The Road Warrior As Travel Agent
Business travel, already a $153 billion industry as of 2003 (the last full year for which data is available) continues to rise, and as it does, companies are increasingly looking to technology to help pare costs. In a survey of more than 550 business travelers, Accenture found that nearly three-quarters of them regularly book on-line. Only 22 percent prefer to deal with a travel agent, a notable decline from the 36 percent who indicated that as their preferred method a year earlier. Online booking can put plenty of information at an employee's fingertips, but it's not a panacea: some sites do not display all available airfares, and a number of hotel chains have decided that in order to drive visitors to their corporate booking sites they won't offer any discounts through third-party sites. "Travel is an area that has always been ripe for savings," says Lane Dubin, vice president of business development, North America, for American Express Travel Services, "but it's only now getting real attention from companies." That attention takes many forms, from automated T&E systems (see "Putting More 'E' in T&E") to consulting services that can help companies navigate this complex terrain. Dubin says companies are currently changing their focus, from reducing transaction costs to cutting overall travel expenditures. Last month Travelocity announced a new service that helps companies manage and reissue unused airline tickets — an expense that can sometimes amount to 5 to 7 percent of a company's travel budget, according to Travelocity. The service relies on new technological capabilities and industry expertise, a combination that many online travel-services companies will be highlighting as they continue to woo corporate clients.

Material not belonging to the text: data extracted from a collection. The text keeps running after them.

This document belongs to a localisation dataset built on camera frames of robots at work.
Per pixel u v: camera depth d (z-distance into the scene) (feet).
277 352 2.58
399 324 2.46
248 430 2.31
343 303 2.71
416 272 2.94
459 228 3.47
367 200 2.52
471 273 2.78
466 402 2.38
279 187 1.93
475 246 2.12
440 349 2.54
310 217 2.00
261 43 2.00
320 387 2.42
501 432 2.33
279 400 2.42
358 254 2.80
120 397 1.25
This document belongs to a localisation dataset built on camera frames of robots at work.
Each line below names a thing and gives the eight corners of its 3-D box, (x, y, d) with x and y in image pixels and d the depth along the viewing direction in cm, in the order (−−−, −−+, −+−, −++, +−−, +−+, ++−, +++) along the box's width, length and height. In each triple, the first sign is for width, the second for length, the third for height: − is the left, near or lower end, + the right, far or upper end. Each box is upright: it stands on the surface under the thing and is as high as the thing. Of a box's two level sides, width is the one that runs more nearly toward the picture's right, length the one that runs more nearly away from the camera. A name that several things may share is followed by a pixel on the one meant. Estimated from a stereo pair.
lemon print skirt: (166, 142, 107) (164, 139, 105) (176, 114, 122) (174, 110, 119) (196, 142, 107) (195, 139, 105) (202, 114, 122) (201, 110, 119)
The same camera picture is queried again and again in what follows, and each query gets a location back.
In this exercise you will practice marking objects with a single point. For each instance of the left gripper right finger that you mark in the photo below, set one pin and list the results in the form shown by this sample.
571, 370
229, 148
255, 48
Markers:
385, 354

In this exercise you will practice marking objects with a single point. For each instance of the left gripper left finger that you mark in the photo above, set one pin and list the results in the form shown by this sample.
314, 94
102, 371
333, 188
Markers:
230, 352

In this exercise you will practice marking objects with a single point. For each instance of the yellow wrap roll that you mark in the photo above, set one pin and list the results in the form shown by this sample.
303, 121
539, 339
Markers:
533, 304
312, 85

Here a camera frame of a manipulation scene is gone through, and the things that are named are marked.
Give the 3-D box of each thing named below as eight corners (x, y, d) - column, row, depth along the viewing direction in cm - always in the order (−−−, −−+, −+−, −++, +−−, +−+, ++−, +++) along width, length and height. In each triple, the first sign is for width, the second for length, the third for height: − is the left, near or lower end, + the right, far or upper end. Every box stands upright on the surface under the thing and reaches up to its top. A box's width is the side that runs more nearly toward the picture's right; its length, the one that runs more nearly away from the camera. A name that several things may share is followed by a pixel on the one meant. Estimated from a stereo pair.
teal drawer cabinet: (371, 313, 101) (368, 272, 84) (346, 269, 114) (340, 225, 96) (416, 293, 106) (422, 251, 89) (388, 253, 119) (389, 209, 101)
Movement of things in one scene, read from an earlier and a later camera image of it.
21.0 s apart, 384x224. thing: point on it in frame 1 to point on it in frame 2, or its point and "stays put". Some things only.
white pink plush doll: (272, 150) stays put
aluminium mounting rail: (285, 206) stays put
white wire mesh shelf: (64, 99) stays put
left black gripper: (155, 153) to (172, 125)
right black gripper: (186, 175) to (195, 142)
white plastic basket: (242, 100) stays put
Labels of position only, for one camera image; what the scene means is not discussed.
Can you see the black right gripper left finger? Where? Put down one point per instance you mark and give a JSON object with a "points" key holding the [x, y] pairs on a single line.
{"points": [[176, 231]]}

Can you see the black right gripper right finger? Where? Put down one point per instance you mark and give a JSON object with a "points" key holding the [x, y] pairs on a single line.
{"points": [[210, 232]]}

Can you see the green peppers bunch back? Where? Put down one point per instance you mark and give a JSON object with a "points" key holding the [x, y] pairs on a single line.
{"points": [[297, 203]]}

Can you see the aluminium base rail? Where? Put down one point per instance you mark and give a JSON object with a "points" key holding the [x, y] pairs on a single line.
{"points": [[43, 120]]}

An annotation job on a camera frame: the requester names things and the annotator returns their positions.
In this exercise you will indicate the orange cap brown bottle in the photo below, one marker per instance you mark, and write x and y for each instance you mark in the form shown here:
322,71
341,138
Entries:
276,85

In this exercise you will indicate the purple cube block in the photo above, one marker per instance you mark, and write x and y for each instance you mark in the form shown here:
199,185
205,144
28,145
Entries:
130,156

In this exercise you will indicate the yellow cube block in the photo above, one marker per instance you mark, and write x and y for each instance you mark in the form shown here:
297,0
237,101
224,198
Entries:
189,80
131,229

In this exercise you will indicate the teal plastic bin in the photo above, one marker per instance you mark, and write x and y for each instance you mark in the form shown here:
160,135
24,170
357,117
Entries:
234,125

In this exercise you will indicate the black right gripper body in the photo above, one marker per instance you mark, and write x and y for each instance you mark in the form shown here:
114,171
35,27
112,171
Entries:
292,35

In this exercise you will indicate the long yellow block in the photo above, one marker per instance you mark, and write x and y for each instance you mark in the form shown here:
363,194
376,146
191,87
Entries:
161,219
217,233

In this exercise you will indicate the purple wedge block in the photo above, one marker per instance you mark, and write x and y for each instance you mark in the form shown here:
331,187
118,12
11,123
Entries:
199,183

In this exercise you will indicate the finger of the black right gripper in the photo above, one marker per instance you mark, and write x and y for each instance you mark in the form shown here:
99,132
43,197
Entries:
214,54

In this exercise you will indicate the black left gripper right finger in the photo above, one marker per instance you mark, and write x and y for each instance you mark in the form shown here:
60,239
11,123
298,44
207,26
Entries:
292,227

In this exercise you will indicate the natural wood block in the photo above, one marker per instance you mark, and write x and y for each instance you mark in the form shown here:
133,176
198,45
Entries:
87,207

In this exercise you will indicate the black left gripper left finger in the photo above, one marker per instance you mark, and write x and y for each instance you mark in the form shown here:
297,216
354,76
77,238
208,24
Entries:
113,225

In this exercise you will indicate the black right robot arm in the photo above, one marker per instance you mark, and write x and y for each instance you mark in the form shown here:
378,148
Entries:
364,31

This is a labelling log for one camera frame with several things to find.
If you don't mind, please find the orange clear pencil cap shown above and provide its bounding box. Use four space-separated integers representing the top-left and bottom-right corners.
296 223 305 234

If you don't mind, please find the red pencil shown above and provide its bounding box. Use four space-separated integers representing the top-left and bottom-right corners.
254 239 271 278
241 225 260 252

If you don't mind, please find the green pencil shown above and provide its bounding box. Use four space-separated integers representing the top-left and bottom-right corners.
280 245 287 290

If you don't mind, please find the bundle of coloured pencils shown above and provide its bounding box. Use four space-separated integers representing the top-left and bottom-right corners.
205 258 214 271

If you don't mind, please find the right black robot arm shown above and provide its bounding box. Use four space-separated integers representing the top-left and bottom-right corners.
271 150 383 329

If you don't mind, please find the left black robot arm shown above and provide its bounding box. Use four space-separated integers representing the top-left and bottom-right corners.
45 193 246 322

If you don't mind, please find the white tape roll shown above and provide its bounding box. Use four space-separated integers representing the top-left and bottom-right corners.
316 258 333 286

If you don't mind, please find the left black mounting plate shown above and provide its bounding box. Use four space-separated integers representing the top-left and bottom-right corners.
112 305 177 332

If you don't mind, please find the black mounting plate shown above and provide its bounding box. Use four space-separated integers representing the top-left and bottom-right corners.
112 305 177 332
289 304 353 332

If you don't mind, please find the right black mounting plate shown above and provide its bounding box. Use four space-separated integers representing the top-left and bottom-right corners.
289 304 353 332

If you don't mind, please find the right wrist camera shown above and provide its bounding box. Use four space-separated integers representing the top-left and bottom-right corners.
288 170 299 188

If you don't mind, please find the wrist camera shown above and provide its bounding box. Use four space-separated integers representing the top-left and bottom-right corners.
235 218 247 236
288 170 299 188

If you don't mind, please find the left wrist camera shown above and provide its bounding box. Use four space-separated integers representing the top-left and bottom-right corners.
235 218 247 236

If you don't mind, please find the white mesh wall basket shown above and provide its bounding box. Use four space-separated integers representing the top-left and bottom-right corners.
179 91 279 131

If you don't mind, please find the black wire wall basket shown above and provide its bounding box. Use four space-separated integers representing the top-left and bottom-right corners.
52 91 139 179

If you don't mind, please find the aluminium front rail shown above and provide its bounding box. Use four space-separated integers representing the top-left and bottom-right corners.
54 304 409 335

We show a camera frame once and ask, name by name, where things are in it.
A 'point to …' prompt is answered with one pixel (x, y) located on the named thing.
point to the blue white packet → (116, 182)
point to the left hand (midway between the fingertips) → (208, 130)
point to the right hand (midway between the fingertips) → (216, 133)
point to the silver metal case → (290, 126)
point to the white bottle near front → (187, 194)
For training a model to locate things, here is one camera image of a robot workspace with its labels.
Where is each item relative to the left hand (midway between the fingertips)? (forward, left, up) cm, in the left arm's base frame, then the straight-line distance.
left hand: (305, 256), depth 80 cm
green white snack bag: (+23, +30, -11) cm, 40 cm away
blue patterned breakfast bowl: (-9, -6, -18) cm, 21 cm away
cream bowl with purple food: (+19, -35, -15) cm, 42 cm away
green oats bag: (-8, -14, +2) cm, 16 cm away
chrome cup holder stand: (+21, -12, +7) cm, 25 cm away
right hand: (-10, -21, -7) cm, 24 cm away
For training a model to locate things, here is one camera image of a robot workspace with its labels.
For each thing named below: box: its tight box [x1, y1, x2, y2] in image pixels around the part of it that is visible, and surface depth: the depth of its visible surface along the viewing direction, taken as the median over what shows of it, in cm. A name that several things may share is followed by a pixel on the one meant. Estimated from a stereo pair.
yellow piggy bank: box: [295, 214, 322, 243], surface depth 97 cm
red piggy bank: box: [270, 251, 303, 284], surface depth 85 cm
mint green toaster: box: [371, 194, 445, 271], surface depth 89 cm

When Taxes Aren't, In Fact, Certain
According to a new study, for all the numbers that companies crunch when deciding when and whether to purchase new technology, there is one area that goes conspicuously unexamined: taxes. More than 70 percent of companies ignore tax considerations when evaluating IT acquisitions, say Deloitte Consulting and IDC Research. These companies miss out on potential savings, while also increasing the risk that they will underpay taxes and face penalties. Sales tax overpayment (stemming from misclassified purchases or turning nontaxable deliveries into taxable events), inadequately documenting R&D tax credits, and disregarding state and local tax grants for expenses such as training staff in new technologies are but a few ways that tax issues can affect the total cost of ownership. Part of the problem is that many companies assume that the legal or procurement department looks at tax implications when, in fact, they may not. About a quarter of the survey respondents said they didn't think tax matters would have a material impact on buying decisions, but Deloitte maintains that tax ignorance results in millions of dollars of unrealized savings.
No Room at the Internet
You might think that 4 billion of anything is plenty, but you'd be wrong. So say proponents of Internet Version 6, also known as IPv6, the next-generation foundational technology for the Internet, which so far has met with a collective yawn on the part of the technology companies that will ultimately deploy it. A recent survey by Juniper Networks of nearly 350 federal and corporate IT executives found that while 80 percent of them want better security, network management, and quality of service, only 7 percent regard IPv6 as important to meeting those goals. But IPv6 advocates say that this next-generation Internet Protocol technology will tackle those concerns and more. "The current version, IPv4, dates from the 1970s and 1980s, and only accommodates about 4 billion IP addresses, which is proving to be too few," says Ben Schultz, managing engineer at the University of New Hampshire's InterOperability Lab and director of Moon v6, a public-private collaboration. There are short-term work-arounds, but eventually, without new technology, the system will essentially reach capacity. Last month, in an effort to demonstrate that IPv6 is ready for prime time, a consortium that included MCI, France Telecom, Lucent, and UNH demonstrated how the system can be used to provide a global multimedia service, such as a corporate distance-learning program. But the ISPs and other companies that must ultimately swap out old gear for new and train their staffs in the new protocol have shown little inclination to move.